Exploring data with ggplot2

Classic plots vs ggplot

plot, barplot, hist

  • One function per plot style
  • Limited ability to modify the plot (eg colours) depending on plot type
  • Inconsistent data requirements (eg matrix vs data frame, tall vs wide)

ggplot2

  • One package many, many, many plot styles
  • Many aspects of plot appearance can be made to depend on the data
  • Data should generally be tall rather than wide. Use melt and cast to transform.

Grammar of Graphics

ggplot is an implementation of the grammar of graphics

  • Data
  • Geometric objects (points, lines, areas)
  • Aesthetic mappings between data and objects
  • Statistical transformations (binning, aggregating)
  • Coordinate system
  • Scales (map data to aesthetic attributes)
  • Annotations (title, legend etc)
  • Faceting (representing data across multiple plots)

Layers in ggplot

Each layer in ggplot has at least data, geom (geometric object), stat (statistical transform) and aes (aesthetic)

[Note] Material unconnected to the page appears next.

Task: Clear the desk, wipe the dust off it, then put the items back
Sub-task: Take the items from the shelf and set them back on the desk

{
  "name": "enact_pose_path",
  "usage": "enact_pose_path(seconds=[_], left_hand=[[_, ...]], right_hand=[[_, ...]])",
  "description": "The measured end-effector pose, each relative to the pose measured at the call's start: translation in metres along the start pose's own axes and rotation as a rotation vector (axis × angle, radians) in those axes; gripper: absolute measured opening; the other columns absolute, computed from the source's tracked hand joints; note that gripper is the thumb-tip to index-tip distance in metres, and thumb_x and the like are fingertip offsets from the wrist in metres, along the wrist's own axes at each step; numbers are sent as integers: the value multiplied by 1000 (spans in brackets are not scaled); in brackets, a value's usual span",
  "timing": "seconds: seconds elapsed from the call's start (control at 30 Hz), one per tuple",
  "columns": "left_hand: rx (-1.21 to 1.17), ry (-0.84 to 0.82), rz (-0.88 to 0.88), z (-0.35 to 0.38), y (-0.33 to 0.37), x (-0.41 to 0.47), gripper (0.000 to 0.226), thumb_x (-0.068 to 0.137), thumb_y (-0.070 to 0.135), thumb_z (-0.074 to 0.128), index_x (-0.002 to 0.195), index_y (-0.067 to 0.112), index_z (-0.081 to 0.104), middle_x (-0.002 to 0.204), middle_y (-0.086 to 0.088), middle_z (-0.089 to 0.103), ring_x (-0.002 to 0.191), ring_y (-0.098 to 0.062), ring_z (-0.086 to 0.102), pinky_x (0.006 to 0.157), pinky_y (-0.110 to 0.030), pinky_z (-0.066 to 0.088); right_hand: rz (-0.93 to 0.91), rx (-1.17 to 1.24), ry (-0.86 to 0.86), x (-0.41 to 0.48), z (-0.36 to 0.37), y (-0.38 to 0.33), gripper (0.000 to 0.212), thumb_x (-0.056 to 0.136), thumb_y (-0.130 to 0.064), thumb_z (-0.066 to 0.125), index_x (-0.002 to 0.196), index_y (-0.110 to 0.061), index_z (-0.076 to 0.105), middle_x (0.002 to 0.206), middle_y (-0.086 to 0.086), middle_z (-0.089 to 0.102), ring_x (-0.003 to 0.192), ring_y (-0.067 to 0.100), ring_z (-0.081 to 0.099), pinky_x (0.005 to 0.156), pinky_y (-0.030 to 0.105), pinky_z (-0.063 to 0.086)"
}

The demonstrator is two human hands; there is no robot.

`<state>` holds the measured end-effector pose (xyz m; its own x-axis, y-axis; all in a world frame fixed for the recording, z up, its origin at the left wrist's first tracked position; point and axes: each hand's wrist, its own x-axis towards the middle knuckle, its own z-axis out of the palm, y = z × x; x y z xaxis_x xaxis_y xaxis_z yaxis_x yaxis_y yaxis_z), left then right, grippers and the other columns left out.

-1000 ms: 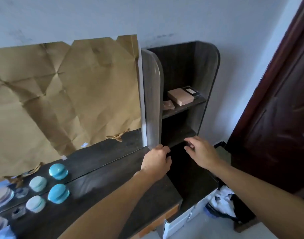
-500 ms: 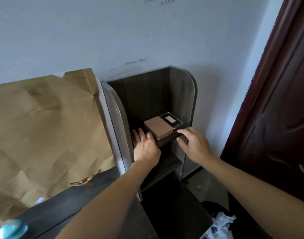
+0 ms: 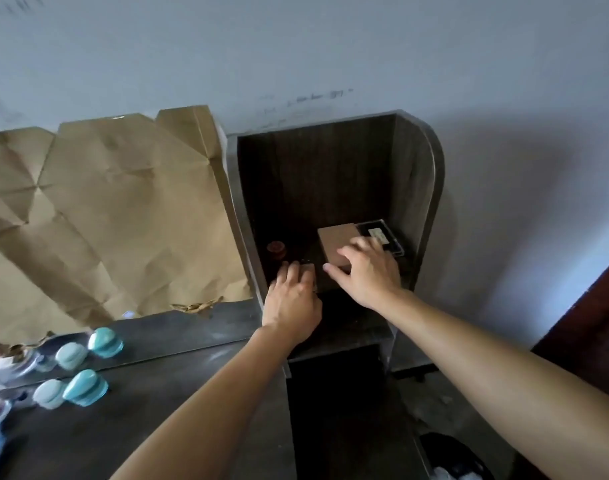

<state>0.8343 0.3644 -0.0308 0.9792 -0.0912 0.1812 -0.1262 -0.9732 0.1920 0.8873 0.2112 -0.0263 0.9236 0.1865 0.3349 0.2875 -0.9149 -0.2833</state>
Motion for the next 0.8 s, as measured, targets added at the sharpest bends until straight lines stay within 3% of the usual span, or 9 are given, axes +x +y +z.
enact_pose_path(seconds=[0.13, 0.3, 0.4, 0.53, 0.7, 0.8], left_hand=[[90, 2, 31, -7, -1, -14, 56, 86, 13, 53, 139, 16, 37, 129, -10, 41, 119, -30, 41, 100, -37, 38], [82, 10, 48, -13, -5, -34, 56, 81, 10, 59, 134, 15, 43, 121, -11, 42, 109, -31, 43, 94, -37, 40], [64, -3, 44, -15, -14, -50, 55, 79, 13, 63, 131, 14, 44, 122, -11, 40, 111, -30, 39, 96, -36, 40], [42, -18, 50, -16, -32, -74, 58, 80, 19, 66, 133, 16, 42, 125, -9, 39, 115, -29, 39, 99, -35, 39], [26, -30, 39, -19, -58, -110, 52, 81, 22, 65, 129, 19, 44, 119, -6, 39, 108, -24, 39, 96, -33, 40], [7, -33, 26, -17, -80, -130, 50, 79, 20, 64, 125, 19, 46, 118, -6, 40, 107, -26, 41, 95, -33, 39]], right_hand=[[34, -62, -50, 2, -1, -10, 55, 83, -58, 55, 123, -20, 53, 129, 6, 48, 121, 29, 39, 87, 44, 44], [32, 14, -35, -2, -3, -8, 43, 79, -43, 64, 114, -18, 56, 121, 6, 52, 117, 29, 41, 83, 39, 43], [29, 33, 10, -7, -5, -6, 39, 80, -44, 64, 106, -16, 57, 116, 7, 55, 112, 30, 44, 76, 36, 41], [139, -3, -19, -5, -3, -21, 61, 75, -61, 63, 113, -14, 53, 117, 12, 55, 110, 33, 47, 82, 43, 47], [246, -7, -5, -5, -2, -43, 52, 75, -45, 69, 113, -12, 55, 116, 18, 56, 106, 38, 49, 85, 45, 47], [298, -12, -37, -22, 0, -60, 65, 70, -50, 67, 121, -13, 48, 120, 17, 53, 108, 39, 50, 88, 46, 43]])
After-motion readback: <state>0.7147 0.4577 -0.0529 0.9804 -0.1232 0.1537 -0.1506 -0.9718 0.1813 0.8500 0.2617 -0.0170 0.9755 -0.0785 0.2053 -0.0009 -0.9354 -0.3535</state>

The ggplot function sets up a plot's baseline defaults

p<-ggplot(data,aes(x=someval,y=someval))

Add layers with the + operator

p+geom_point()

This layers inherits data and aes from the base plot and has a default stat

A simple scatterplot

library(ggplot2)
data(diamonds)
p<-ggplot(diamonds)
p+geom_point(aes(x=carat,y=price))

Add another aesthetic mapping

p<-ggplot(diamonds)
p+geom_point(aes(x=carat,y=price,color=clarity))

Available aesthetics

Aesthetics for geom_point are;

  • x
  • y
  • alpha
  • colour
  • fill
  • shape
  • size

Find available aesthetics at http://docs.ggplot2.org/current/.

Adding another layer

p<-ggplot(diamonds,aes(x=carat,y=price))
p+geom_point(aes(color=clarity))
p+geom_smooth()

geom and stat objects are often complementary

For example geom_smooth() has stat_smooth() as its default stat

A stat adds new columns to the data that are used by the geom. For example stat_smooth() creates;

  • y predicted value
  • ymin lower pointwise confidence interval around the mean
  • ymax upper pointwise confidence interval around the mean
  • se standard error

These can all be accessed for aesthetic mapping if needed.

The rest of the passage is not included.